また、成果が評価される一方で、努力やプロセスが軽視される傾向も、社員さんのモチベーション低下に繋がることがあります。

もう一つの大きな弊害として、競争激化が挙げられます。成果主義導入によって、社員さん同士が競争を意識し、協力関係が希薄になる場合があります。

チームワークや協調性が重視される仕事においては、競争が激化することで、チーム全体の士気が低下し、成果が思うように上がらなくなる可能性もあります。また、競争が過熱すると、不正行為や倫理観の低下といった問題も発生しました。

さらに、成果主義は、社員さん間の不平等感を助長してしまったことも挙げられます。成果によって報酬や評価が大きく異なるため、成果を出しにくい社員さんは、疎外感や劣等感を抱きやすくなります。

これは、社員さんのモチベーション低下離職率の上昇に繋がっていきました。

ここまで書くと、成果主義は何も良い点がないように感じますが、仕事において「成果」は大切なのは言うまでもありません。

しかし、成果主義を人事制度に適用する「方法論」が極めて難しいのです。

まず、個人の成果を特定することが、極めて難しいことがあります。ほとんどの会社では、社員さんが単独で仕事をしているわけではありません。それぞれの仕事が複雑に影響を与え合い、成果が生まれています。

つまり、「これは誰の成果だ」と断定することが難しいのです。

しかし、成果主義で人事評価や報酬を決定するためには、無理やりにでも成果を個人に紐づける必要が出てきます。この時に、いろいろな人の努力によって生まれた成果が、特定の個人の成果だと認定されてしまうことで不公平感が生まれ、チームワークが失われていきます。

 

成果主義の未来:変化する働き方と人事評価のあり方

 

近年、働き方改革やテクノロジーの進化によって、仕事の価値観や評価基準は大きく変化しています。しかし、仕事において「成果」が大切なことは、どの時代においても変わることがないでしょう。バブル崩壊後におこった成果主義ブームとその失敗を教訓にして、人事制度は進化していく必要があると考えます。

例えば、リモートワークなどの柔軟な働き方が広がることは喜ばしい変化ですが、その一方で、上司が部下の仕事ぶりを把握することが難しくなっています。そうなると、プロセス面での人事評価が難しくなり、成果を可視化し、評価することが従来以上に重要になっています。
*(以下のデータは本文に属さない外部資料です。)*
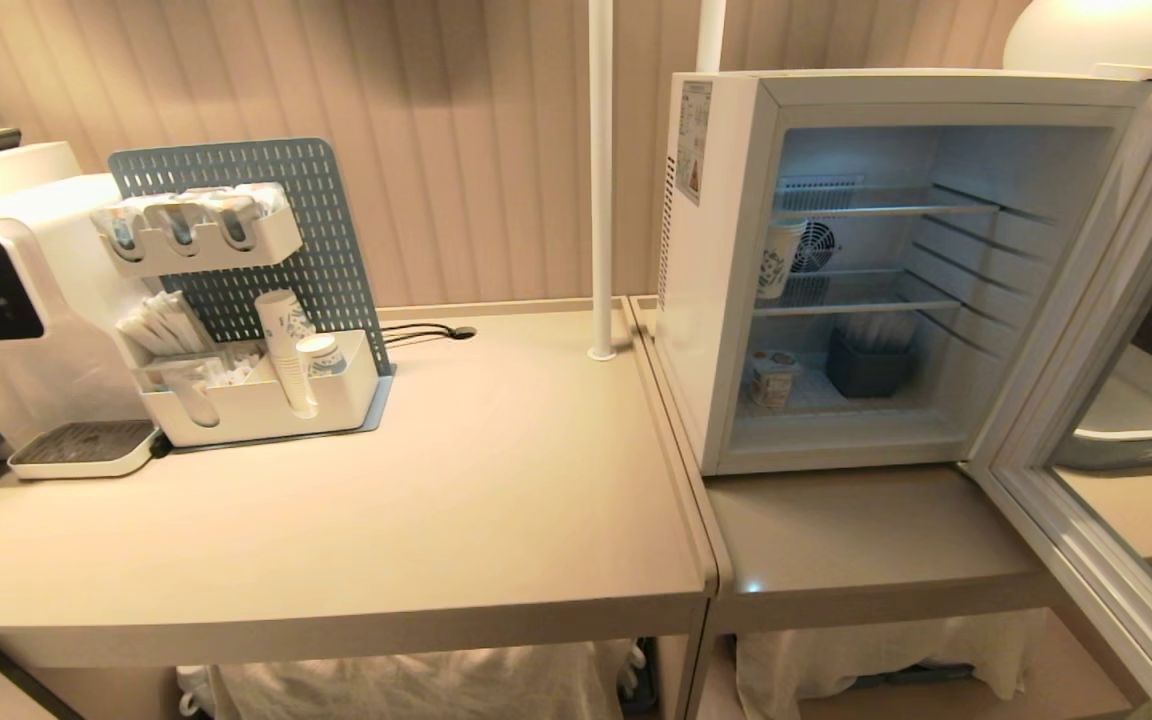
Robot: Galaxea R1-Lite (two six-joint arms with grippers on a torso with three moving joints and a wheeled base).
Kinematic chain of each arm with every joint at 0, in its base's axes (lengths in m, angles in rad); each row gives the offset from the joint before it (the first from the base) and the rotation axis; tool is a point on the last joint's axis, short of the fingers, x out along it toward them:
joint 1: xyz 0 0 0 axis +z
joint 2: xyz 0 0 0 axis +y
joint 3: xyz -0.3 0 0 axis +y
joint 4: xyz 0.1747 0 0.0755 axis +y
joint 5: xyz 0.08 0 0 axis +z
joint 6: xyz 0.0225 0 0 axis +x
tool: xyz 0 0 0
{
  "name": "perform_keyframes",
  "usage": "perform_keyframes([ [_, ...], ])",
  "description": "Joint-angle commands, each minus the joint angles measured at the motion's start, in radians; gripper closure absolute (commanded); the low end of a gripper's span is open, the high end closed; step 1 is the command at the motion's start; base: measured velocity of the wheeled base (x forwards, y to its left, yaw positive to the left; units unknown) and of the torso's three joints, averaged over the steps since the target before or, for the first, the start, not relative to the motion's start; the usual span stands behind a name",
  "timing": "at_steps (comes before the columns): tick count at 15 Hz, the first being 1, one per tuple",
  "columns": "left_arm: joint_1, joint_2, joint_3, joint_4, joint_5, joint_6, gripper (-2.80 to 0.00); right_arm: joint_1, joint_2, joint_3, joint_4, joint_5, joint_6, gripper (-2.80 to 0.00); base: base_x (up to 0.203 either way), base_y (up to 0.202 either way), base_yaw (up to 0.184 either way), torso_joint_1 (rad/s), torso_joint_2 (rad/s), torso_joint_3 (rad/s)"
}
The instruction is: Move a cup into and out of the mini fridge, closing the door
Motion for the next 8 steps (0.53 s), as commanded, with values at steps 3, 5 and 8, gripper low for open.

具体的には、目標達成度や顧客満足度、プロジェクトにおける貢献度などを数値化し、客観的に評価する仕組みが求められますが、これらはHR Techの進歩によってかなりやりやすくなっています。

また、上司からの評価だけではなく、同僚や顧客からのフィードバックを取り入れる360度評価なども有効でしょう。

しかし、一つの成果を特定の一人に紐づけることの困難さは解消されることなく、これからの時代ではますます大きくなっていきます。それぞれの仕事の専門性が高まっていけば、社員さん単独で成果をつくることが難しくなるからです。

この問題への一つの解決法は、無理やりに成果を個人に紐づけることを止め、チームの成果としてチーム単位で評価する方法があります。そして、成果を、個人の人事評価や報酬決定を行う根拠として扱うのではなく、チームや個人がさらに成長するためのバロメーターとみなし、「さらに成果を高めるためには何が必要か?」という議題でチームがコミュニケーションするための材料として扱うのです。

つまり、成果を、社員さんを評価するために使うのではなく、チームがコミットメントする共通ゴールとして機能させるのです。

 

まとめ

 

成果主義は、社員さんのモチベーション向上や企業業績の向上に繋がる有効な制度として期待されてきました。しかし、成果を個人に紐づけることの難しさや、競争激化によるチームワークの阻害、不平等感の助長など、多くの課題を抱えています。

成果を評価の基準とすることは重要ですが、チームの目標達成や成長のための材料と捉え、チーム単位での評価やコミュニケーションを促進していくことが重要です。

これからの時代は、個人の成果ではなく、チーム全体の成果を重視し、組織全体の成長に繋がるような人事制度の構築が必要となります。